» **YOUR INSTRUCTIONS**
Only one stretch of the listing below is wanted. Begin at the line that has "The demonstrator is", stop after the line that has "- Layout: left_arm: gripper", and repeat every line in between exactly.

» **MATERIAL PROVIDED**
§ §

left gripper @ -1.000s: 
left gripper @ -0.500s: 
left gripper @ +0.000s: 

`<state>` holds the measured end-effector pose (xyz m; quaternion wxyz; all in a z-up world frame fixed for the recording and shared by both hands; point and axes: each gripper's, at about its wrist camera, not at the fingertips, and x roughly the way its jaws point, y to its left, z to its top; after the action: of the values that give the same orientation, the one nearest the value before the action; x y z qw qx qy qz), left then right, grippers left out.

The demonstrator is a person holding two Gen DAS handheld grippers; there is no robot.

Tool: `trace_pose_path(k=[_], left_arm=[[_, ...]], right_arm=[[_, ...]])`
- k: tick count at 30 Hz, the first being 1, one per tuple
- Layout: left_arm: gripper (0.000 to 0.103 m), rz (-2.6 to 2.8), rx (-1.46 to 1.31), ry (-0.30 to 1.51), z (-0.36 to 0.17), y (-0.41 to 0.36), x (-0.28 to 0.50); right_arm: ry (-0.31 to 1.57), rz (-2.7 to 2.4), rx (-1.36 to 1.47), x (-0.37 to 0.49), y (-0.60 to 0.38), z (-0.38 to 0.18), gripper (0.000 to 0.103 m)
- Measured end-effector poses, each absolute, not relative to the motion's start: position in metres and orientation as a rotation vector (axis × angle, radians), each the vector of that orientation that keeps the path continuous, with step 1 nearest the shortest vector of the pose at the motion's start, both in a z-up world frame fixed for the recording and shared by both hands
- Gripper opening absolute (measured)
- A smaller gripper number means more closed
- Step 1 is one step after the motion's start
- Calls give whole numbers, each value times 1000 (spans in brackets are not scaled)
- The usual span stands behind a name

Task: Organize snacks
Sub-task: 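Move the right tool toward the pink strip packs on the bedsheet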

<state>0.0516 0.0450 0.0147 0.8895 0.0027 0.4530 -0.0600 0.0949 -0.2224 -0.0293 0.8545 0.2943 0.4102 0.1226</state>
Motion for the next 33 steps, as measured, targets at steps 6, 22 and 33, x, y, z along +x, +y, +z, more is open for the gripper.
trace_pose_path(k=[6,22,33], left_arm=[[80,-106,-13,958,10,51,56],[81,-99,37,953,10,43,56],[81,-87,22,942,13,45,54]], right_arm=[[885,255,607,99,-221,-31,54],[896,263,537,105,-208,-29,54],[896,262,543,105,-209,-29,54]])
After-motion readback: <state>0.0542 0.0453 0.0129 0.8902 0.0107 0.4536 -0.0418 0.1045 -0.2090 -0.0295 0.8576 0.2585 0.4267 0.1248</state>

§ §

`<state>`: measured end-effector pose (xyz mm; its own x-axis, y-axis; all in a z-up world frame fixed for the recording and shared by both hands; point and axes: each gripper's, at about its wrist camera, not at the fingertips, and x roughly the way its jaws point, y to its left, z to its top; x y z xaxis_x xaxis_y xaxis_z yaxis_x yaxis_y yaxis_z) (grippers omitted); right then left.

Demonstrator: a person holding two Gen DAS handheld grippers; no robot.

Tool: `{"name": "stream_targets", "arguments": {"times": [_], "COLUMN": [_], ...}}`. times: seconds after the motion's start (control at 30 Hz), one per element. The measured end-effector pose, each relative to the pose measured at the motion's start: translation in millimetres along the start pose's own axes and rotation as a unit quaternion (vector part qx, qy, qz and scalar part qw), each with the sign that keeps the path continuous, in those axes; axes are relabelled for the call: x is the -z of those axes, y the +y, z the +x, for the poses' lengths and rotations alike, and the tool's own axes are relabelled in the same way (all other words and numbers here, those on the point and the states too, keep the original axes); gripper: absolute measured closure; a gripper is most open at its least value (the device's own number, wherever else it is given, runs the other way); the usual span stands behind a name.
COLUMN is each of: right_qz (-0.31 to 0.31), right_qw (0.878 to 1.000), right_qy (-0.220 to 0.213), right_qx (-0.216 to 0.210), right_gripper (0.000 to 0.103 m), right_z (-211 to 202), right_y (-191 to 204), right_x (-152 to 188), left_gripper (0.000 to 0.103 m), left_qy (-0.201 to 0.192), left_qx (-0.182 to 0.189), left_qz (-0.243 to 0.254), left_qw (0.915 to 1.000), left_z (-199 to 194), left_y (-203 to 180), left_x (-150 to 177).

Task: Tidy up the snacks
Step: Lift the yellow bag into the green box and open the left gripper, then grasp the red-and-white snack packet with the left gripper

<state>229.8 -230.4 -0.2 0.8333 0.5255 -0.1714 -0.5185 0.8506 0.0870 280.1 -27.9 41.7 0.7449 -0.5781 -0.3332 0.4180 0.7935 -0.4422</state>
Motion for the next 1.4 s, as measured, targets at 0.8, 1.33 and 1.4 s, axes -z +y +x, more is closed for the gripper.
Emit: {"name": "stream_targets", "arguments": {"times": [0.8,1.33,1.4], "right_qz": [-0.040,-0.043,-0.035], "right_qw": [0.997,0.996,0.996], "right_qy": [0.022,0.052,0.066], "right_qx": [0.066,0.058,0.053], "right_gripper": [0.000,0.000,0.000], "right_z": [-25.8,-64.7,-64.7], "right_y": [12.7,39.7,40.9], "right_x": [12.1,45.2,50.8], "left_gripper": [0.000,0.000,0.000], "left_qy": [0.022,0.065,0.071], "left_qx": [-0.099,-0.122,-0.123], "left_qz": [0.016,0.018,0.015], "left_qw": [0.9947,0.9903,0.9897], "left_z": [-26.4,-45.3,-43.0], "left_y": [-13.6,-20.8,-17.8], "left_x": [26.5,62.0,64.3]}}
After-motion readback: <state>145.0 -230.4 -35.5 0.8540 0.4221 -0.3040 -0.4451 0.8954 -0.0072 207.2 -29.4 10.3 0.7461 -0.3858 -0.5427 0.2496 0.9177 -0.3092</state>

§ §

» **EXERCISE RESULT**
The demonstrator is a person holding two Gen DAS handheld grippers; there is no robot.

Tool: `trace_pose_path(k=[_], left_arm=[[_, ...]], right_arm=[[_, ...]])`
- k: tick count at 30 Hz, the first being 1, one per tuple
- Layout: left_arm: gripper (0.000 to 0.103 m), rz (-2.6 to 2.8), rx (-1.46 to 1.31), ry (-0.30 to 1.51), z (-0.36 to 0.17), y (-0.41 to 0.36), x (-0.28 to 0.50); right_arm: ry (-0.31 to 1.57), rz (-2.7 to 2.4), rx (-1.36 to 1.47), x (-0.37 to 0.49), y (-0.60 to 0.38), z (-0.38 to 0.18), gripper (0.000 to 0.103 m)

The answer requires nothing more.